本研究探讨了关键设计参数对预制装配式墩台连接部位抗震性能的影响，以更好地适应采用灌浆套筒连接预制装配式墩台的工业化施工。依托实际工程中的预制装配式桥梁，采用 ABAQUS 软件建立了灌浆套筒连接预制装配式桥墩的实体有限元精化模型。在低圆周往复荷载作用下，对桥墩进行了数值模拟分析。从滞后特性、耗散特性和损伤发展等方面评估了预制装配式桥墩的抗震性能。此外，还研究了灌浆套筒长度和纵向钢筋直径对抗震性能的影响。数值模拟结果与试验结果的最大误差为 5.7%，数值模拟得到的预制装配式桥墩塑性区与试验结果一致，表明数值模拟方法准确可靠。当灌浆套筒长度由 0.6 m 增加到 1.2 m 时，预制装配式桥墩的屈服荷载、峰值荷载和耗能分别增加了 11.6%、10.9% 和 11.4%；残余位移无明显变化；延性系数有少量下降。当纵向钢筋直径从 20 mm 增加到 50 mm 时，预制装配式桥墩的屈服荷载、峰值荷载和耗散分别增加了 99.6%、89.3% 和 218.9%，而残余位移增加了 137.3%，延性系数下降较多。增加灌浆套筒的长度或增大纵向钢筋的直径可提高桥墩的刚度，使桥墩在相同的力作用下位移更小，破坏更小，但残余位移会增加。

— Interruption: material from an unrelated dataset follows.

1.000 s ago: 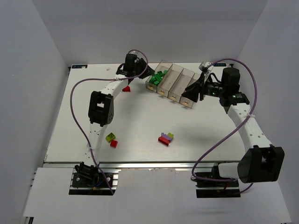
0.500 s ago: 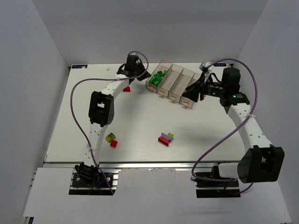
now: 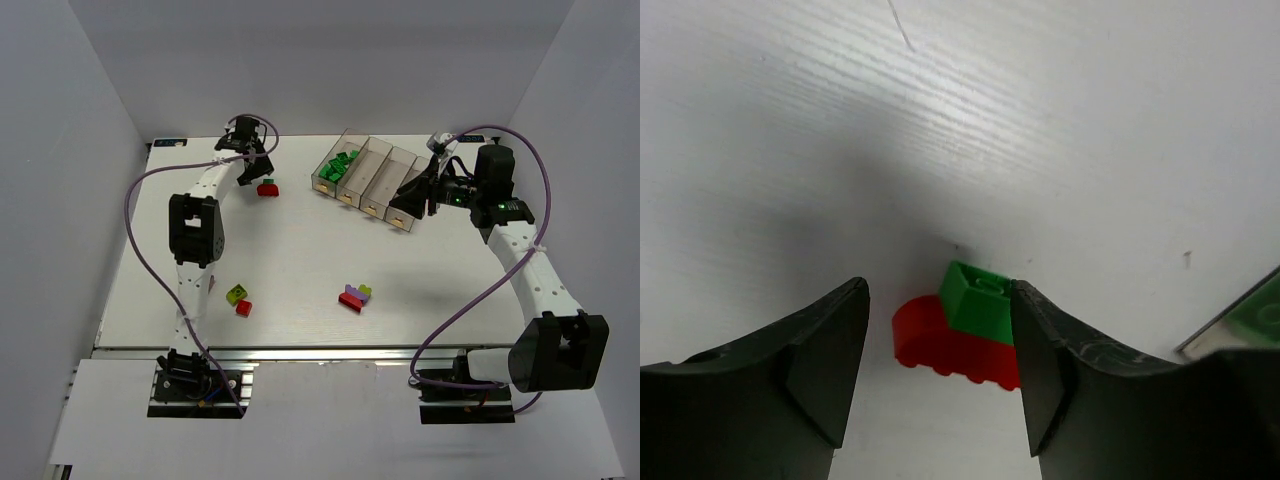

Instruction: Sort the legos into containers by color

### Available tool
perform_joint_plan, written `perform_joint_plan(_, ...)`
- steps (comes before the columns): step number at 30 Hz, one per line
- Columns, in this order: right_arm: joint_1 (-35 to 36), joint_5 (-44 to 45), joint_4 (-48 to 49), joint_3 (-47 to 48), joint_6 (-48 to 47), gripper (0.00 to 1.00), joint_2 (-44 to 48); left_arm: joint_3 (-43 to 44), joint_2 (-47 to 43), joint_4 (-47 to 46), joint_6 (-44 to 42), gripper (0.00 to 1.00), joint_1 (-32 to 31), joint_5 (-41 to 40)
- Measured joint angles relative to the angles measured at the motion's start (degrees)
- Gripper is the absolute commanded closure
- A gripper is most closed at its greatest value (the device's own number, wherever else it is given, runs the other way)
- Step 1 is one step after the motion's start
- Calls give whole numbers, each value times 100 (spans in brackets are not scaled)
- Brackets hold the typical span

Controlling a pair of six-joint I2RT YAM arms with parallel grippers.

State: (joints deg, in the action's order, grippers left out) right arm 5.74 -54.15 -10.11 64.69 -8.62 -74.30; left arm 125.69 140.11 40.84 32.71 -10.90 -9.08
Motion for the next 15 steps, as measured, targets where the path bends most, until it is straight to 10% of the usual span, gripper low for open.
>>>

本文章由计算机程序翻译，如有差异，请以英文原文为准。

求助全文

约1分钟内获得全文求助全文

来源期刊

Journal of Sensors ENGINEERING, ELECTRICAL & ELECTRONIC-INSTRUMENTS & INSTRUMENTATION

CiteScore

4.10

自引率

5.30%

发文量

833

审稿时长

18 weeks

期刊介绍： Journal of Sensors publishes papers related to all aspects of sensors, from their theory and design, to the applications of complete sensing devices. All classes of sensor are covered, including acoustic, biological, chemical, electronic, electromagnetic (including optical), mechanical, proximity, and thermal. Submissions relating to wearable, implantable, and remote sensing devices are encouraged. Envisaged applications include, but are not limited to: -Medical, healthcare, and lifestyle monitoring -Environmental and atmospheric monitoring -Sensing for engineering, manufacturing and processing industries -Transportation, navigation, and geolocation -Vision, perception, and sensing for robots and UAVs The journal welcomes articles that, as well as the sensor technology itself, consider the practical aspects of modern sensor implementation, such as networking, communications, signal processing, and data management. As well as original research, the Journal of Sensors also publishes focused review articles that examine the state of the art, identify emerging trends, and suggest future directions for developing fields.